Knowing the default API server port to be 6443 we install Cilium by running
API_SERVER_IP=<IP>
API_SERVER_PORT=<PORT>
cilium install \
--set k8sServiceHost=${API_SERVER_IP} \
--set k8sServicePort=${API_SERVER_PORT} \
--set kubeProxyReplacement=true
Here we’re also explicitly setting Cilium in kube-proxy replacement mode for tighter integration.
As Marcel Schlegel mentions below, if you’re running with only one node you should also add --helm-set=operator.replicas=1
to the cilium install
command, as the default value is 2 and the Cilium operator Deployment is set up with anti-affinity to spread to replicas across multiple nodes.
While the installation does its magic we can run
cilium status --wait
to wait for the dust to settle before displaying the Cilium status. Assuming everything went well you should be greeted with
/¯¯\
/¯¯\__/¯¯\ Cilium: OK
\__/¯¯\__/ Operator: OK
/¯¯\__/¯¯\ Envoy DaemonSet: disabled (using embedded mode)
\__/¯¯\__/ Hubble Relay: disabled
\__/ ClusterMesh: disabled
Deployment cilium-operator Desired: 1, Ready: 1/1, Available: 1/1
DaemonSet cilium Desired: 1, Ready: 1/1, Available: 1/1
Containers: cilium Running: 1
cilium-operator Running: 1
Cluster Pods: 0/3 managed by Cilium
Helm chart version: 1.15.0
Image versions cilium quay.io/cilium/cilium:v1.15.0@sha256:9cfd6a0a3a964780e73a11159f93cc363e616f7d9783608f62af6cfdf3759619: 1
cilium-operator quay.io/cilium/operator-generic:v1.15.0@sha256:e26ecd316e742e4c8aa1e302ba8b577c2d37d114583d6c4cdd2b638493546a79: 1
Checking the status of all pods again
kubectl get po -A
should display them as Running
🏃 after a short while.
NAMESPACE NAME READY STATUS RESTARTS AGE
kube-system cilium-operator-6d4cdf7b55-sp9fx 1/1 Running 0 72s
kube-system cilium-tskrg 1/1 Running 0 72s
kube-system coredns-6799fbcd5-t5hrc 1/1 Running 0 2m54s
kube-system local-path-provisioner-84db5d44d9-cgmds 1/1 Running 0 2m54s
kube-system metrics-server-67c658944b-58wbg 1/1 Running 0 2m54s
Gratulerer! You’re now ready to start playing around with your Cilium powered K3s cluster.
Adding additional agents (optional)#
With our one-node “cluster” up and running we can start adding worker nodes. The token to join a new node to the cluster can be found by running
sudo cat /var/lib/rancher/k3s/server/token
Take note of the token and recall the Kubernetes API server IP and port you previously used to configure Cilium. On the machine you want to serve as an agent run
K3S_TOKEN=<TOKEN>
API_SERVER_IP=<IP>
API_SERVER_PORT=<PORT>
curl -sfL https://get.k3s.io | sh -s - agent \
--token "${K3S_TOKEN}" \
--server "https://${API_SERVER_IP}:${API_SERVER_PORT}"

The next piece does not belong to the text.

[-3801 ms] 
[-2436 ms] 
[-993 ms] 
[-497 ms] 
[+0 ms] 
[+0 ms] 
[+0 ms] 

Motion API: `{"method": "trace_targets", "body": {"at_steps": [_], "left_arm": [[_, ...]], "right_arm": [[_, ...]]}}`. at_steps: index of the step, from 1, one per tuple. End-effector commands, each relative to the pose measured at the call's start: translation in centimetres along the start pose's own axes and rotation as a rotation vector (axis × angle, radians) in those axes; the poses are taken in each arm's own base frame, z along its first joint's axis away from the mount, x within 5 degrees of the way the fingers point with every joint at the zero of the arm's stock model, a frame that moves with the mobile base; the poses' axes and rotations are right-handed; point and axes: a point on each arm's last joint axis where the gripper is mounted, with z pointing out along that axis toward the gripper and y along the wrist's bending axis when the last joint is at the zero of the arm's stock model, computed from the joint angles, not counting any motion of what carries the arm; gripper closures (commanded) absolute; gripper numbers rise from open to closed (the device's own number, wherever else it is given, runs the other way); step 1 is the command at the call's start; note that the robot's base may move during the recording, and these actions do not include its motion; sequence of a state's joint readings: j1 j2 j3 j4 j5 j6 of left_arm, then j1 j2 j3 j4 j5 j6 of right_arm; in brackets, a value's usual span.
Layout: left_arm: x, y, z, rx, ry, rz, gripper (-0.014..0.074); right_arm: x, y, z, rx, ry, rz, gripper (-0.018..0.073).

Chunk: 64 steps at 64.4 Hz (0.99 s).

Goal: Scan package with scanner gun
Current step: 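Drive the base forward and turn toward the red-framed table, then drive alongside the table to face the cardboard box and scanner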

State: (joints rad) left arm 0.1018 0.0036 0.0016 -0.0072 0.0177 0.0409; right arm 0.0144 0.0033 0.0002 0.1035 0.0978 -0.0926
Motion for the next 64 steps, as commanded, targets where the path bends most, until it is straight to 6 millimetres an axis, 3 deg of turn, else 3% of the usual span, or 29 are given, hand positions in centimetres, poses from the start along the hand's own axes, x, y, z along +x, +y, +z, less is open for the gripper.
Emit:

After a while the command should complete. Go back to either the control plane node or your client machine if you copied over the kube-config file and run
kubectl get nodes
If the new agent node connected successfully it should be shown as below
NAME STATUS ROLES AGE VERSION
k3s-ag-0 Ready <none> 100s v1.28.6+k3s2
k3s-cp-0 Ready control-plane,etcd,master 6m32s v1.28.6+k3s2
A new cilium-pod should also have started on the new agent node. To view all pods running on a given node you can run
NODE_NAME=<agentNodeName>
kubectl get pods --all-namespaces -o wide --field-selector spec.nodeName="${NODE_NAME}"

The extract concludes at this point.